Time to use the ‘i’ word
When NATO Supreme Allied Commander Europe General Philip Breedlove said on Wednesday that the alliance has for the past two days observed large columns of Russian military vehicles crossing the border from Russia into Ukraine, he picked his words carefully.
“We saw columns of Russian military equipment, primarily Russian tanks, artillery, Russian air defense systems and combat troops, entering into Ukraine," Breedlove told Agence France Presse at the sidelines of a security conference in Sofia, Bulgaria.
Breedlove is a military man, a fine general, who with his comments in the past has shown that he is fully aware of what is going on in eastern Ukraine. But he is also a politician of sorts – you don’t get to his position without being politically savvy. So he was careful not to use the word “invasion.”
In fact, Western politicians, particularly in the United States, have over the past few months been studiously avoiding letting this word slip their lips when commenting on Russia’s aggression against Ukraine.
“Incursion” was a favorite substitute.
But now it’s time to call things what they really are. Russia used soldiers in unmarked uniforms and unmarked military vehicles in Ukraine in March, when it invaded and then annexed Crimea. Over the past few days even the observers of the Organization of Security and Cooperation in Europe - whose apparently inability to spot Russian T-72B tanks roaring along the roads of Ukraine’s Luhansk and Donetsk regions has become something of a grim joke in Kyiv over the past few months – even they have reported large columns of unmarked military vehicles moving into the areas of Ukraine seized by Russian-backed militants.
It should be quite clear now to all in the West what is going on – it’s an invasion of Ukraine by Russia. The West, by failing to take a firmer stand against Russian aggression at the start of the Ukrainian crisis in March, has encouraged the aggressor, the bully Russia, to continue its attacks, which now threaten the very existence of the Ukrainian state as we have known it since 1991.

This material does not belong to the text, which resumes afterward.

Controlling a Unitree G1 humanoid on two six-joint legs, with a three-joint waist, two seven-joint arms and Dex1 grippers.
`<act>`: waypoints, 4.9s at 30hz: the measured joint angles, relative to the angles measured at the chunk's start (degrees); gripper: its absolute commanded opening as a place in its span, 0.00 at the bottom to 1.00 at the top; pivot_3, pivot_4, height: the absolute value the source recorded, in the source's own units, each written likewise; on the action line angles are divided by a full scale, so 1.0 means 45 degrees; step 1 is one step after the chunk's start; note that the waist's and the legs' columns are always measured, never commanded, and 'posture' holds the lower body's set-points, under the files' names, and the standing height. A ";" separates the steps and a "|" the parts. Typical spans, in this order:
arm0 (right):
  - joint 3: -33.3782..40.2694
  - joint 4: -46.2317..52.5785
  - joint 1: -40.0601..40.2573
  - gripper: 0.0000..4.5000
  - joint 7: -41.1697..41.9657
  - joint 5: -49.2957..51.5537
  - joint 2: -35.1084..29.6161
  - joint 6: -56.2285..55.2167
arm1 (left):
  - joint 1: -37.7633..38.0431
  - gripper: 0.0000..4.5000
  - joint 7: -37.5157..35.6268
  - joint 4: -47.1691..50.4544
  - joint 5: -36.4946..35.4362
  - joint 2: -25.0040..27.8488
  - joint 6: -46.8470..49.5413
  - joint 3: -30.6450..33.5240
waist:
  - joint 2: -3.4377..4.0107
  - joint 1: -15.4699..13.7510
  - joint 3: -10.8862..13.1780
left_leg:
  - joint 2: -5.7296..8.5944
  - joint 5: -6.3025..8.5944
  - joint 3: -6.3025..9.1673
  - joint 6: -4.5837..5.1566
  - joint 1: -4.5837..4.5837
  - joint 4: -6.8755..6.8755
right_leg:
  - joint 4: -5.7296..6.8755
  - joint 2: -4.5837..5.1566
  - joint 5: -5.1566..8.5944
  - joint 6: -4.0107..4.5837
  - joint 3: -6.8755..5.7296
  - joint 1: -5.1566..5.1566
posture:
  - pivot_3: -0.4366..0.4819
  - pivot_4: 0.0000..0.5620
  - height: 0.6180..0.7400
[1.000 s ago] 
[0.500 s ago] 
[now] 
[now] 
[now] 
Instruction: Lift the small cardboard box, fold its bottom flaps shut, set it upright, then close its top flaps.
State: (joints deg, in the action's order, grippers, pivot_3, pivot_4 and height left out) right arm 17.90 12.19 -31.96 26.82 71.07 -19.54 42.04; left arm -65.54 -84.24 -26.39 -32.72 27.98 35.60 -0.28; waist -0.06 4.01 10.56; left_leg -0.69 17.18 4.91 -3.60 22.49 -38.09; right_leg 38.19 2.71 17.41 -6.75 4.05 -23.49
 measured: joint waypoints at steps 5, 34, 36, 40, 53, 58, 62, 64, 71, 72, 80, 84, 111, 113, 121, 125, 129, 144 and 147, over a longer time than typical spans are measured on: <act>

This is not, of course, the conventional type of invasion we’re all familiar with from the history books – a vast army sweeping into territory with overwhelming force, but rather a slow, steady, careful, stealthy takeover of another European state by an aggressive neighbor, using new tactics that combine covert military operations with brazen information manipulation, and a torturing of the meanings of words that would make Orwell shudder.
It should also be clear by now what Russia’s ultimate aims are, even though the West has not been sure how, when or even if, Russian President Vladimir Putin would go about achieving them. Having seized Crimea, Russia desperately needs a land corridor from Mother Russia to support the peninsula, and that corridor can only be the southern and eastern portion of Ukraine. The Russians even went as far as to invent another country, "Novorossiya” to justify their land grab.
Another probable aim of Russia is to dismember Ukraine, absorbing one half, and turning the rest into a supine client. By eliminating a politically independent Ukraine, the Kremlin is also less threatened by rebellious Ukrainians exporting their popular revolution to Russia, threatening its grip on power.
Even if it were the case that the West was not concerned for the fate of Ukraine, and were willing to see it torn in two for the sake of appeasing the Russian bear, it would still only be fair to Ukrainians for the West to acknowledge that “invasion” is the best-fitting word to describe what the country is being subjected to now.
It’s time for the West to use the “i” word.